USC-led team of scientists recreates DNA-mending pathway in test-tube

Finding could lead to new cancer drugs, more effective radiation treatments

One of five known DNA-repair mechanisms in cells has been completely analyzed and reconstituted in a test tube by an international collaboration of researchers led by scientists from the Keck School of Medicine of the University of Southern California. The team is the first ever to reconstitute this pathway, known as the nonhomologous end joining pathway, or NHEJ, and NHEJ is only the third repair pathway to be reconstituted in the laboratory. The findings were published in the December 3, 2004 issue of Molecular Cell.
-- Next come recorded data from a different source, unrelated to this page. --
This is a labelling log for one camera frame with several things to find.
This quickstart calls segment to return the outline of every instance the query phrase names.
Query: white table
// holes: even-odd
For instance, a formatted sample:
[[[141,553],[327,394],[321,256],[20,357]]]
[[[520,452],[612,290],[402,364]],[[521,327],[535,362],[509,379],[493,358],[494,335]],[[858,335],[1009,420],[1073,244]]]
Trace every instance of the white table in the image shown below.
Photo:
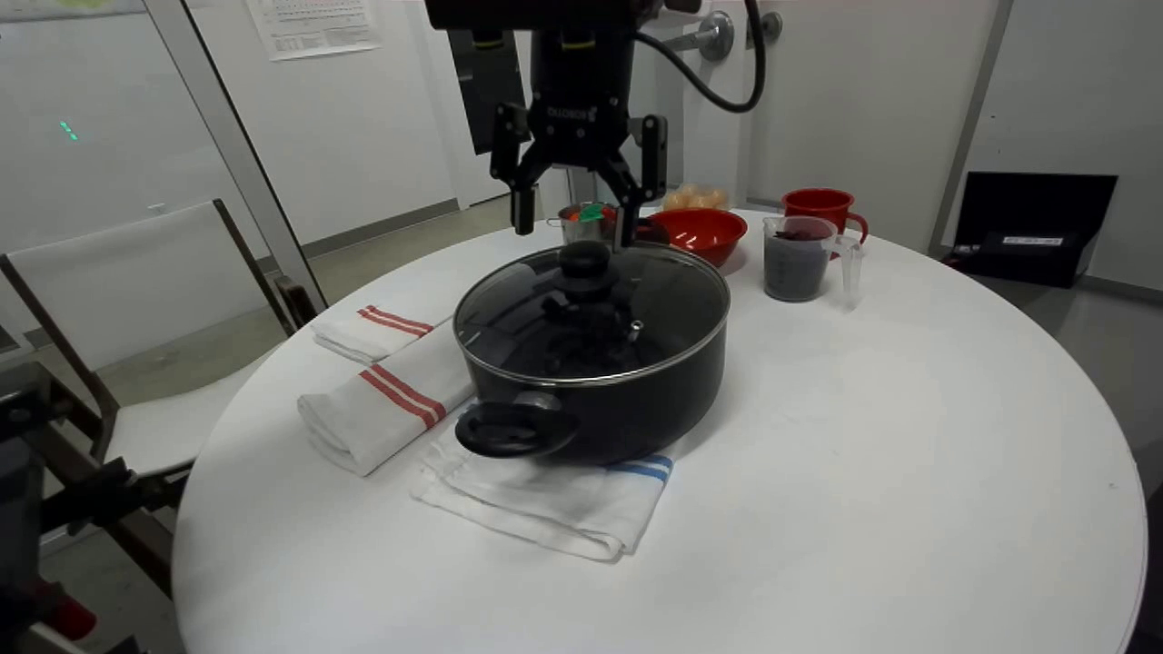
[[[976,282],[877,239],[855,312],[771,300],[762,214],[740,213],[722,390],[635,555],[576,559],[413,500],[426,438],[368,478],[321,458],[295,398],[358,367],[302,330],[186,489],[188,652],[1122,652],[1143,498],[1078,365]],[[557,239],[481,236],[330,311],[438,292]]]

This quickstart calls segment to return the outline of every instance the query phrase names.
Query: label
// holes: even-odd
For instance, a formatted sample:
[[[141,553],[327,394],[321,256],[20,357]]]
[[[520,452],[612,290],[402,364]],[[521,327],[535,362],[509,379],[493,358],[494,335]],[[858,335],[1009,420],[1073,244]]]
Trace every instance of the label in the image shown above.
[[[1047,239],[1044,236],[1006,236],[1001,240],[1003,246],[1043,246],[1057,248],[1062,246],[1062,239]]]

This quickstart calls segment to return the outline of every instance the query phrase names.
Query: red bowl
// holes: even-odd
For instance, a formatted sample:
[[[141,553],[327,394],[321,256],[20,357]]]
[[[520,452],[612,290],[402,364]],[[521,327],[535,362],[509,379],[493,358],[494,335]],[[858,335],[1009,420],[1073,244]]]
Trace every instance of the red bowl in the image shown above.
[[[694,253],[719,268],[747,234],[747,221],[722,209],[658,212],[650,216],[670,235],[670,244]]]

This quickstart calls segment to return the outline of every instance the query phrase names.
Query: blue striped towel
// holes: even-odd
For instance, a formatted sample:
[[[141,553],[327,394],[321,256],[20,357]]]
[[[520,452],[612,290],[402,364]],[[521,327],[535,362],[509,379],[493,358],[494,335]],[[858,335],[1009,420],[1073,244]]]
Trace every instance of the blue striped towel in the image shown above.
[[[549,549],[615,561],[633,554],[675,469],[668,453],[614,465],[544,465],[469,453],[445,420],[412,496]]]

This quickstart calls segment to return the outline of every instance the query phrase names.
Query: kitchen towel
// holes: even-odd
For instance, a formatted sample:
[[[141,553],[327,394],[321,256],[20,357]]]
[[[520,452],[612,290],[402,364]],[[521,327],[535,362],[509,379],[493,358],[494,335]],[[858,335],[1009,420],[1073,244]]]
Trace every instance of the kitchen towel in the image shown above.
[[[454,427],[424,452],[414,498],[490,529],[595,561],[634,553],[675,468],[666,453],[615,465],[487,458],[461,447]]]
[[[299,398],[307,440],[329,461],[366,476],[472,394],[461,348],[445,321],[385,365],[326,394]]]
[[[452,315],[455,298],[416,293],[391,305],[366,305],[352,314],[311,324],[315,342],[352,361],[371,365],[427,336]]]
Understanding how DNA repair works is critical to understanding the development of cancer, which often occurs when DNA is not properly repaired.
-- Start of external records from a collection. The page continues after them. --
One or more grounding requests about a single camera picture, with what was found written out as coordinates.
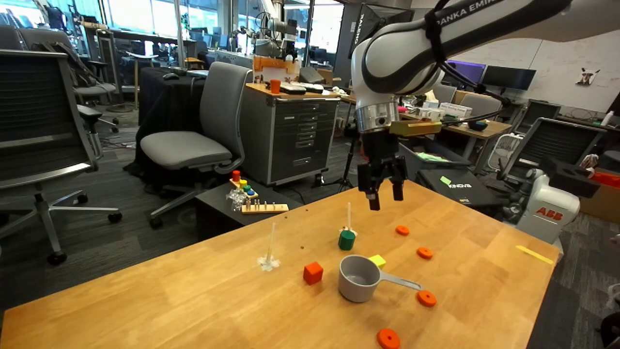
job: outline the green cylinder
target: green cylinder
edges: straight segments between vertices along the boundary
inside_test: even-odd
[[[350,251],[355,242],[355,234],[351,230],[343,230],[340,232],[338,239],[338,247],[343,251]]]

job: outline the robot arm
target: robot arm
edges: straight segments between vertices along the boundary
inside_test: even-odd
[[[438,57],[509,37],[571,41],[620,28],[619,0],[461,0],[441,9],[447,2],[440,0],[439,10],[425,19],[385,26],[353,52],[356,119],[369,159],[358,167],[358,186],[372,210],[380,208],[384,177],[391,177],[394,199],[403,199],[406,168],[395,155],[397,137],[389,133],[399,119],[393,95],[431,90],[443,77]],[[584,13],[592,16],[583,18]]]

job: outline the measuring cup
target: measuring cup
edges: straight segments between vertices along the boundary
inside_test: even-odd
[[[422,286],[413,281],[398,278],[382,272],[379,267],[366,257],[350,255],[340,261],[340,278],[338,290],[349,301],[368,302],[380,281],[385,280],[408,288],[422,290]]]

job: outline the orange cup
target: orange cup
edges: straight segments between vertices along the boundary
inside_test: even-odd
[[[272,87],[272,93],[280,93],[280,80],[270,80],[269,83],[271,84]]]

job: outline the red cube
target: red cube
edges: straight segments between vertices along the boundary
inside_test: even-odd
[[[309,285],[318,283],[323,278],[323,267],[314,262],[304,267],[304,280]]]
In addition, notes Michael Lieber, M.D., Ph.D., the Rita and Edward Polusky Chair in Basic Cancer Research at the Keck School who heads up the molecular genetics program at the USC/Norris Comprehensive Cancer Center and was principal investigator on this study, the ability to reconstitute the pathway has important practical implications.
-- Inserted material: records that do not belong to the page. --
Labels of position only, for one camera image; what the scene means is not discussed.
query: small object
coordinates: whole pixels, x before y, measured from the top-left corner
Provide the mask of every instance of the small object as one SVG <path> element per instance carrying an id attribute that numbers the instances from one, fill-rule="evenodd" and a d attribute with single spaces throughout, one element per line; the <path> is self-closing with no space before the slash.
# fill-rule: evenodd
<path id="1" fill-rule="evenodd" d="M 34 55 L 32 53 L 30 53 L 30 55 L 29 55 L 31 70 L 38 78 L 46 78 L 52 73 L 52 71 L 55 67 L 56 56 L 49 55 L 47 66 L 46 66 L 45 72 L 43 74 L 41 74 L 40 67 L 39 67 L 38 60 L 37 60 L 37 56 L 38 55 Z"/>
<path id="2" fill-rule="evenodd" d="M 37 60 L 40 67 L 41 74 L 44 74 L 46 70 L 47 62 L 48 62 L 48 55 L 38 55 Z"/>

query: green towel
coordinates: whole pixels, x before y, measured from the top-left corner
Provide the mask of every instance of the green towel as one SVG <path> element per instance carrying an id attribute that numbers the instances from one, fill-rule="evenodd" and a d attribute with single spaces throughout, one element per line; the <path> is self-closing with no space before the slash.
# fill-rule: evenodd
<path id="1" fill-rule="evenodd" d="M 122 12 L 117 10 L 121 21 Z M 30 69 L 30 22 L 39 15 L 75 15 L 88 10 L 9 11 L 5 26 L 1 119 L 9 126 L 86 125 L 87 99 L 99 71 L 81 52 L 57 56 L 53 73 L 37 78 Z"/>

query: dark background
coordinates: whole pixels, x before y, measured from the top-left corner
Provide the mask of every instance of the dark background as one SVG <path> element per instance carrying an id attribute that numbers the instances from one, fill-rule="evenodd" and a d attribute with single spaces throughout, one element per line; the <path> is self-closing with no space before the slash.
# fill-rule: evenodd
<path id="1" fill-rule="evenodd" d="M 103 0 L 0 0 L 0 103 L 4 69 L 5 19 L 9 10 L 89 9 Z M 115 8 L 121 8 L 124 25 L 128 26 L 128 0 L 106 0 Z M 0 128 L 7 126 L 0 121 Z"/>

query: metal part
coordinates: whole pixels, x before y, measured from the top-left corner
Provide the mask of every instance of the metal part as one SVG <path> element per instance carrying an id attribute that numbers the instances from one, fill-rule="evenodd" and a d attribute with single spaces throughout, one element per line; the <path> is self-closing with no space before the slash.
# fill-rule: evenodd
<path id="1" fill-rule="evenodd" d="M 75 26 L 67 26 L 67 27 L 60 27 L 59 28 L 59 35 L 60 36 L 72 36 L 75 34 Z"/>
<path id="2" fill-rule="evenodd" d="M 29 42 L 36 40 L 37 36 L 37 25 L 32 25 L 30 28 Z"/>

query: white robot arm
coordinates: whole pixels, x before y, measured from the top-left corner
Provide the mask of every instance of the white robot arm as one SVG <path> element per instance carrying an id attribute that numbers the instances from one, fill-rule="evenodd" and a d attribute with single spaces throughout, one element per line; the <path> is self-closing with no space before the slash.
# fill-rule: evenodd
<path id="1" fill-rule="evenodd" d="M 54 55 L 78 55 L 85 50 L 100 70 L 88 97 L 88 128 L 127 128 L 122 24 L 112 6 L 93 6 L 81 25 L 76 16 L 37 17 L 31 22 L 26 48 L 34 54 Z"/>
“Now we can really test for drugs that will affect the pathway,” he said. “For instance, one of the things this pathway is particularly good at is repairing radiation damage. When people get radiation treatment, both the normal and the tumor cells will use this pathway to resist the radiation. If we could inhibit the pathway regionally in or around the tumor, we could really make radiation dramatically more effective.”

In order for the team to reconstitute the NHEJ pathway, which is found in all cells that are evolutionarily ’above’ yeast, they first had to purify all the proteins used to rejoin the double strands of DNA once they’ve suffered damage and are severed from one another. As it turned out, two of the seven proteins come from a class of polymerases that were discovered in 1999 by Myron Goodman, Ph.D., professor of molecular biology at the USC College of Letters, Arts and Sciences, who became an essential part of this research team. “Before this, no one knew what this class was good for,” Lieber explains. “This is really the first solid indication of what two of these polymerases might do.”

Knowledge of the details of the NHEJ pathway extends beyond its connections to cancer and radiation treatment, Lieber notes. “This pathway gets used not just for accidental damage, oxidative damage and radiation damage to DNA, but is also used in the immune system,” he explains. “So the immune system would function less well without it.”